The problem with cell tower dumps is that the authorities will gain access to hundreds of thousands of data pinpoints while they are only looking for that one needle in the haystack. The questions that privacy advocates are asking include: How are law enforcement agencies using the rest of this data found in these dumps? How long is the data being retained? Who exactly has access to this data? Could data harvested for one investigation be used in other cases?
How This Impacts Freedom
Earlier this year, the ACLU stepped up to the plate and filed a Freedom of Information Act, asking the feds and local law enforcement agencies to disclose how they have used the excess data they have harvested. Katie Haas, a blogger at ACLU.org, said the FOIA request addresses four concerns:
- Most of the data harvested from cell tower dumps constitutes data from innocent people. What do law enforcement agencies do with this data?
- Do law enforcement agencies incorporate any measures that reduce the exposure of data from innocent people?
- Do people have the right to be notified when their data was collected?
- In the case of the “high-country bandits,” all that was needed was a tip about a man being on a cell phone. What is the determining factors in which a judge should execute this subpoena?
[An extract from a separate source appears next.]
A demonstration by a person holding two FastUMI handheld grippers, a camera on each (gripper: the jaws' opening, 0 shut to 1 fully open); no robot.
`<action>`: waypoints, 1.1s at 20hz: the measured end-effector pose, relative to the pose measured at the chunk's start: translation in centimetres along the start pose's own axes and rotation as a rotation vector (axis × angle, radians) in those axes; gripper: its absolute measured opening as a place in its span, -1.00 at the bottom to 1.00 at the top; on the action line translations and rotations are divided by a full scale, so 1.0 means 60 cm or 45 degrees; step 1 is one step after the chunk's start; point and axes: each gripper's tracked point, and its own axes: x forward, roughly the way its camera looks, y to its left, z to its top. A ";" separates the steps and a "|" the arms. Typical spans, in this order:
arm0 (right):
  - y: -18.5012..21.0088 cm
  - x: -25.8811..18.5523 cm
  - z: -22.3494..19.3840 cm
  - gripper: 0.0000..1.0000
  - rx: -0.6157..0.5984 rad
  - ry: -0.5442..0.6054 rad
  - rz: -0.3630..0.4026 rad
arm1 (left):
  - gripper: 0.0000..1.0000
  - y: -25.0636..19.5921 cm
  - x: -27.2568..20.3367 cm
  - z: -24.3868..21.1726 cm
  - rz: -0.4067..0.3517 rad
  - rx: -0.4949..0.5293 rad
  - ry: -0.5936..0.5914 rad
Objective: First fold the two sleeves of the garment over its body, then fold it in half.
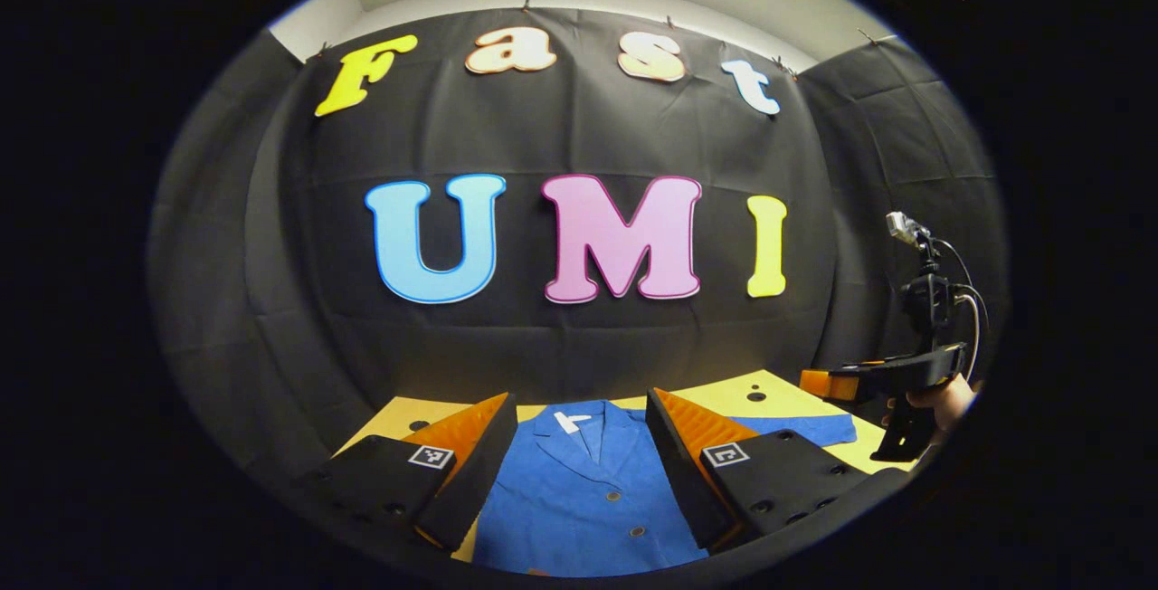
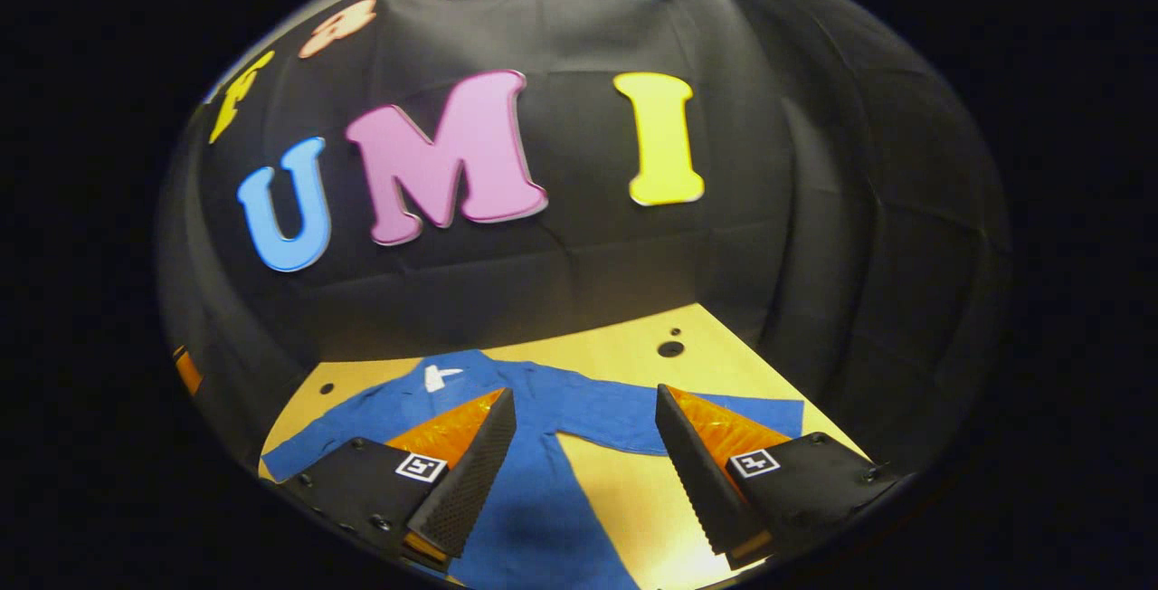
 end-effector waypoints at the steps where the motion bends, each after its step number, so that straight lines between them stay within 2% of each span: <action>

The issue, Haas argued, impacts freedom.
“When the government has information like that on such a large scale,” she wrote, “it can change the way people behave — causing them not to associate with certain groups or participate in certain activities the government may stigmatize, even when doing so is perfectly legal in a free society. Some local law enforcement agencies have already tried to monitor people at events like protests outside a world trade conference using their cell phones.”